Hi Mr Drew, Thanks for the video. For question 15 (at 36:42), surely if we differentiate the equation, we find that we have 2 stationary points at x=0 and x=-2q. If we sub x=0 into the equation, y=2, so would the graph look slightly different to the one you have drawn? And then after we reflect the graph in the y-axis, we can say that when translated 1 unit down, the graph's second stationary point will be (0,1) so will have 3 real roots? Thank you
Yeah nicely spotted, so the turning point is actually on the y-axis. As you say, it doesn't make a difference to the answer, as a shift down of 1 from 2 is not enough to loose the roots, and we are still guaranteed to have 3
For question 17 (43:00) you said that 16 = 4^2 + 0^2 to prove every square number is a squaresum as it can written as the sum of two squares of two integers. But you forgot to explain the part about how the awkward prime factors of this squaresum should also result to an even power because if Im not mistaken you have to take into account the first statement AND the last statement in order for it to be a true squaresum (if and only if applied on both statements?) I know this may be a stupid question but how is 16 a square sum if it lacks an even amount of awkward prime factors altogether? I tried thinking through this and I may be wrong but is it because there exists an awkward prime factor for 16 (which let's call X); however, this awkward prime factor is X^0 where 0 is still of even order; therefore, the second statement is fulfilled for 16? Thanks for the help Mr Drew
in question 10 how can you be so sure that those condition are necessary for graph to have reflection symmetry in the line x =a when you have only tested out on 1 graph. is there any tips you got on doing necessary/sufficient and statement is true type of questions? i find myself struggling the most at those. Thank you.`
Q11 can be done much easier. Just choose m = 0 then your line becomes horizontal. Then choose c = -5 thus III is not true. c = 10 disproves II and c = 1/2 disproves I. Question done in no time!
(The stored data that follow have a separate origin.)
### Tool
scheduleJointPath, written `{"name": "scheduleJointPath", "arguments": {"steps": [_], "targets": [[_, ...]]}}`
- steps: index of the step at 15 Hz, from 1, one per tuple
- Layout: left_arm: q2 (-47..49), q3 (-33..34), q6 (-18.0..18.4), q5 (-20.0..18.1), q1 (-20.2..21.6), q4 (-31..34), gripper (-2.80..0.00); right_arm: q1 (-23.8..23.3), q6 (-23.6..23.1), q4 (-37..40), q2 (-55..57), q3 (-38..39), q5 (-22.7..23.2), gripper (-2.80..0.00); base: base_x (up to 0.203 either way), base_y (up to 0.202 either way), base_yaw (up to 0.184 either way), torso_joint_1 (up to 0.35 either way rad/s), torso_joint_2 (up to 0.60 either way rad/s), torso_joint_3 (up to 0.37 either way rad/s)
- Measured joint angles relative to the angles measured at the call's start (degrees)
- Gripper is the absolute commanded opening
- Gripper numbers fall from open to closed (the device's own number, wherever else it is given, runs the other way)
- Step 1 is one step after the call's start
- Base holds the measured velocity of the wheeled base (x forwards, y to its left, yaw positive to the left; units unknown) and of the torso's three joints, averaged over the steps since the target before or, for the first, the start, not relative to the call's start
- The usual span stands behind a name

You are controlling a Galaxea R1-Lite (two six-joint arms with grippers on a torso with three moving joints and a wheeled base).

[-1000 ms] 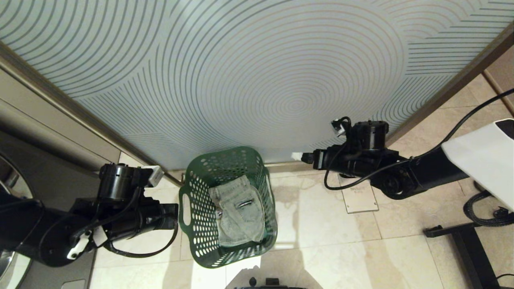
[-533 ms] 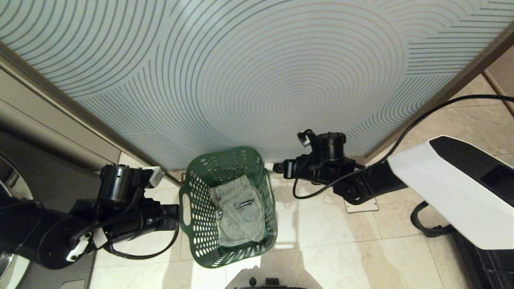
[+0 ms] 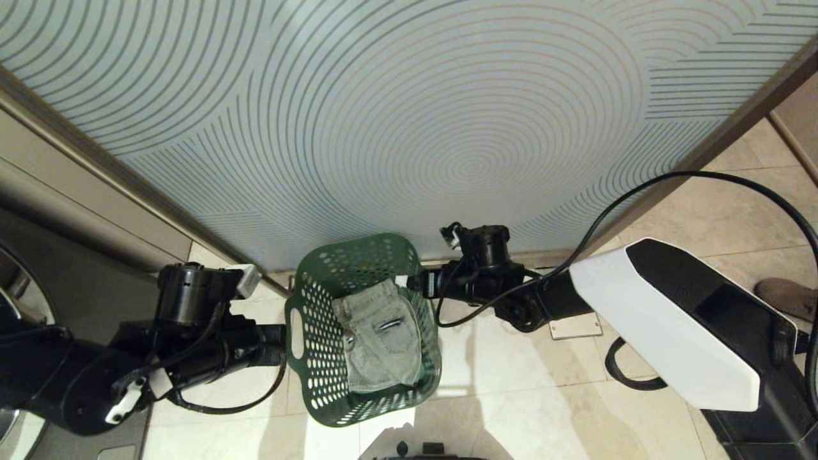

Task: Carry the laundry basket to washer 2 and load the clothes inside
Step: Pick up the clothes basket and put it beside the washing machine

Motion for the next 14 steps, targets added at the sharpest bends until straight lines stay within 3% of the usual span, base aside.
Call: {"name": "scheduleJointPath", "arguments": {"steps": [7, 10, 11, 14], "targets": [[6.3, -6.7, 0.2, 4.1, -0.5, -0.3, -2.8, 1.6, 0.5, 2.5, -0.3, 0.3, -2.1, 0.0, 0.0, 0.0, 0.0, 0.0, 0.0, 0.0], [9.8, -7.8, 0.4, 4.9, -0.7, -4.0, -2.8, 1.7, 1.8, 4.0, -1.0, 0.4, -2.2, 0.0, 0.0, 0.0, 0.0, 0.0, 0.0, 0.0], [11.0, -8.0, 0.5, 5.0, -0.8, -5.6, 0.0, 1.7, 2.1, 4.5, -1.2, 0.4, -2.2, 0.0, 0.0, 0.0, 0.0, 0.0, 0.0, 0.0], [13.0, -8.9, 0.4, 5.1, -0.9, -6.4, 0.0, 1.7, 2.4, 5.3, -1.6, 0.4, -2.2, 0.0, 0.0, 0.0, 0.0, 0.0, 0.0, 0.0]]}}
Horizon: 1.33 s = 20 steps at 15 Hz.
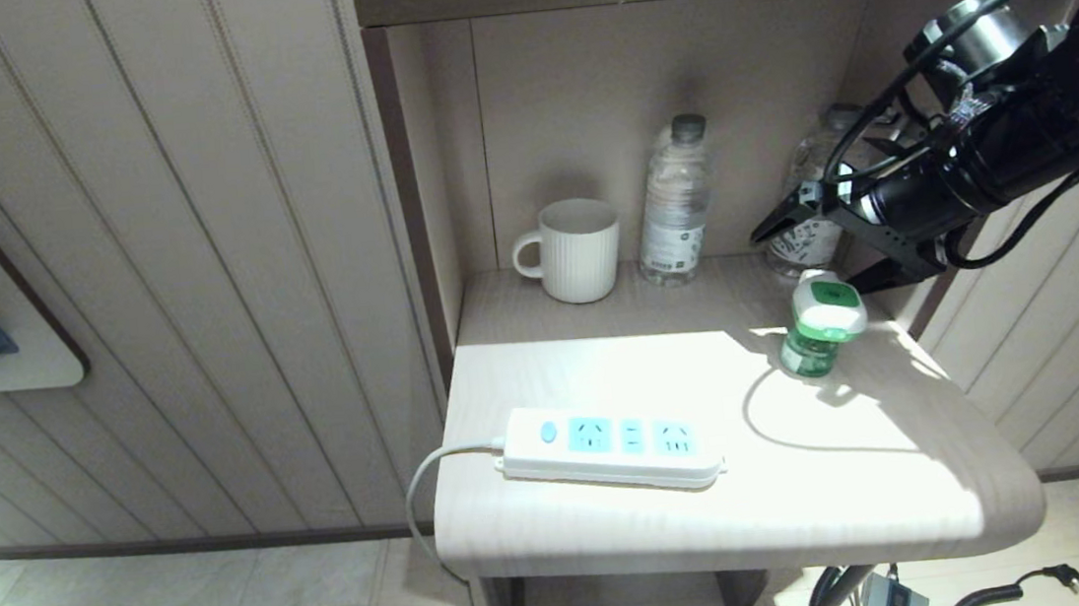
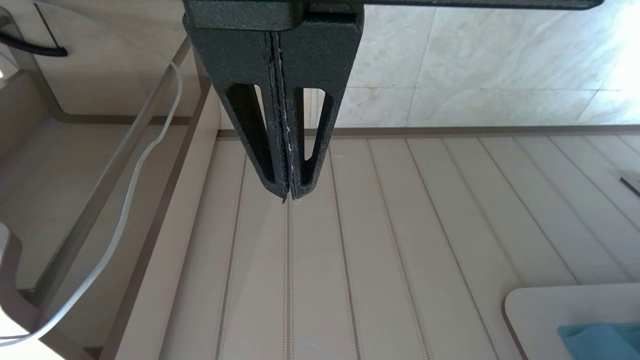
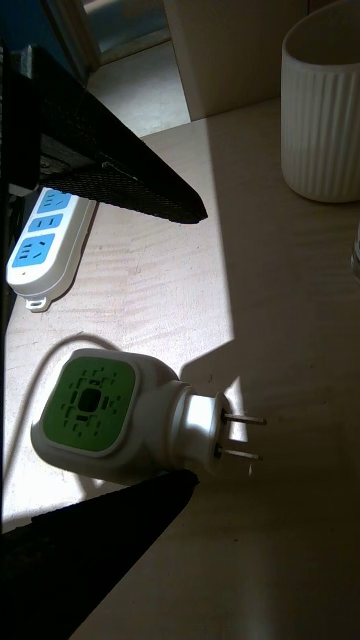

Yeah if there's one thing I'll never learn, it's how to tell apart convex vs concave. I don't know what is wrong with me. I noticed this a while back but didn't think it was worth redoing the video for
@@rtwodrew2 ah okay no problem!! :) The way I find easiest to tell them apart is that "ConCAVE" graphs are shaped like the "opening of a cave", and "ConvEX" graphs are shaped like exponential curves (e.g. e^x) Thanks for the videos, really appreciate your time
I had a question, for question 16 isn’t the sequence with 3,2,1,0,-1 etc invalid as the original question mentions that of the first n terms the median will be an integer which isn’t the case for this sequence as if n is an even number the median is not an integer. Could you please clear this up
I had a question of how the tmua score is calculated. What raw score out of 40 would you need for a 7.0? And are the two papers weighted any differently or is it 50/50?
Hello Drew, just getting in the last touches before this Tuesday's exam. Thank you so much for the video. I have a question about No.10 (your favourite). I understand how what you showed proves that in order for it to be symmetrical, "I and II" are necessarily true but I don't see how they are sufficient. For example, the LHS (about a) being more steep than the RHS but equal height at those particular points. Hope you can help me please. Thank you!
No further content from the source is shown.